* **About this task**
Only the lines below, from the one with "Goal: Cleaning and" through the one with "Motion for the", are to be written out, exactly.

Entries taken from a collection
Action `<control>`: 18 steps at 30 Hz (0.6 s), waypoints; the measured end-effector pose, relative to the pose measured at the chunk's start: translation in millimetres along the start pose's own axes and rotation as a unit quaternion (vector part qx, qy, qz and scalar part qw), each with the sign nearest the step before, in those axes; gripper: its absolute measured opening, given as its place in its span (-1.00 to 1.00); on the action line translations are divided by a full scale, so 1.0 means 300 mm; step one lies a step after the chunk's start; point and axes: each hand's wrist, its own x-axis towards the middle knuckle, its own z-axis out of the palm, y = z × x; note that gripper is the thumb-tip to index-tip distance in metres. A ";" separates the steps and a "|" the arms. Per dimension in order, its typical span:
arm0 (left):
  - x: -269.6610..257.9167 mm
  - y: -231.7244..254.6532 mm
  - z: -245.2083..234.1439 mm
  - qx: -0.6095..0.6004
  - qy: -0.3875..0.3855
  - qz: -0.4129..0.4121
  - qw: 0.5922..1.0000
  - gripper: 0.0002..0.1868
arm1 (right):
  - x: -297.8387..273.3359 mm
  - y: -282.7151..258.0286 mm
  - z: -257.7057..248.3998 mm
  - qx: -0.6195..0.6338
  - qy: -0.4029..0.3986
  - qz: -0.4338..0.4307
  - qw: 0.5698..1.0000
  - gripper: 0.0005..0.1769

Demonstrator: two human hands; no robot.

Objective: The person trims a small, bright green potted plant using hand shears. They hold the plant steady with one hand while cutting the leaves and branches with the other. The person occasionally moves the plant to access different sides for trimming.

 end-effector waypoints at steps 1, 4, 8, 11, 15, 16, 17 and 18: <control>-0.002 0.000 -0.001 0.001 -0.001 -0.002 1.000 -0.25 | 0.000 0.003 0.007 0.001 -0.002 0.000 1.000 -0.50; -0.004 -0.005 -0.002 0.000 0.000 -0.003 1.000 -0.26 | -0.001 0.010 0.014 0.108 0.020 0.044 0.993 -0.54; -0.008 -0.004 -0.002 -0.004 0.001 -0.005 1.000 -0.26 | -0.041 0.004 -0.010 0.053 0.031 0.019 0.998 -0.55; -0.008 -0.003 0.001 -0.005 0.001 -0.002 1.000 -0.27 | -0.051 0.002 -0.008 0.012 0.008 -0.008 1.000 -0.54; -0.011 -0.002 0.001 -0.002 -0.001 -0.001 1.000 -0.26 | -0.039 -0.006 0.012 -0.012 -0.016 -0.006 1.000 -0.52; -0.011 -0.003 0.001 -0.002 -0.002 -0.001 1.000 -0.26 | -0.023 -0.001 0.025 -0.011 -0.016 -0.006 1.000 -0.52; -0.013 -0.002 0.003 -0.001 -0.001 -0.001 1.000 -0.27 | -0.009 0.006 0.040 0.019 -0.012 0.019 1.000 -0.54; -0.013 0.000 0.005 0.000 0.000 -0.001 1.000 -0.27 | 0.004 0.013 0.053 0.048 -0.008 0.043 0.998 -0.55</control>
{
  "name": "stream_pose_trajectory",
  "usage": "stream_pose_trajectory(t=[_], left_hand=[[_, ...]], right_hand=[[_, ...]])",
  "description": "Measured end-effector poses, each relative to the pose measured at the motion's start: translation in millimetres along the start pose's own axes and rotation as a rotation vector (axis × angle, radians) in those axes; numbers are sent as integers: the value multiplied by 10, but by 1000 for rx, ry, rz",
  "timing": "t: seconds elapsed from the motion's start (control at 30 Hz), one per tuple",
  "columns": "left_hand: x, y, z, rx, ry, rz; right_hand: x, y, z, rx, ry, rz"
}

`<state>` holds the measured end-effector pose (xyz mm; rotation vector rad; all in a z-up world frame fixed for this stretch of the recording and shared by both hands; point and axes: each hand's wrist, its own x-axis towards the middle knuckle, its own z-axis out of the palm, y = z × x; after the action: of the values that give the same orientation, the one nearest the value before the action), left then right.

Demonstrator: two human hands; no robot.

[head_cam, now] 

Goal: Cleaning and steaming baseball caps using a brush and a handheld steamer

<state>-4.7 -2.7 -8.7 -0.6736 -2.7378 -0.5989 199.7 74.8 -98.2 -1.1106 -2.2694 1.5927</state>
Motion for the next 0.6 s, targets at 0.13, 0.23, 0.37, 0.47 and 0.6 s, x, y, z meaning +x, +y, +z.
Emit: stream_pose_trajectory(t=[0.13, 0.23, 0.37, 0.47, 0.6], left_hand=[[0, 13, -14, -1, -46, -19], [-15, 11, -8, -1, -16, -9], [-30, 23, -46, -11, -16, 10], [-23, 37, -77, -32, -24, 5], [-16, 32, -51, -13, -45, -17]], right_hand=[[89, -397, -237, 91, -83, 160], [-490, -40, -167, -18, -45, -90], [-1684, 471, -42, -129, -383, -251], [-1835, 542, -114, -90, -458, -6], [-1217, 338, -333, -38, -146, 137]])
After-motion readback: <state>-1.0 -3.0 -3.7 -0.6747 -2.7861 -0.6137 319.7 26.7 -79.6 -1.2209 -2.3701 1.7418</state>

* **Reply to the task**
Goal: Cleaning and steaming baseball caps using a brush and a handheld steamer

<state>-4.7 -2.7 -8.7 -0.6736 -2.7378 -0.5989 199.7 74.8 -98.2 -1.1106 -2.2694 1.5927</state>
Motion for the next 0.6 s, targets at 0.13, 0.23, 0.37, 0.47 and 0.6 s, x, y, z meaning +x, +y, +z.

Nothing further is needed for the answer.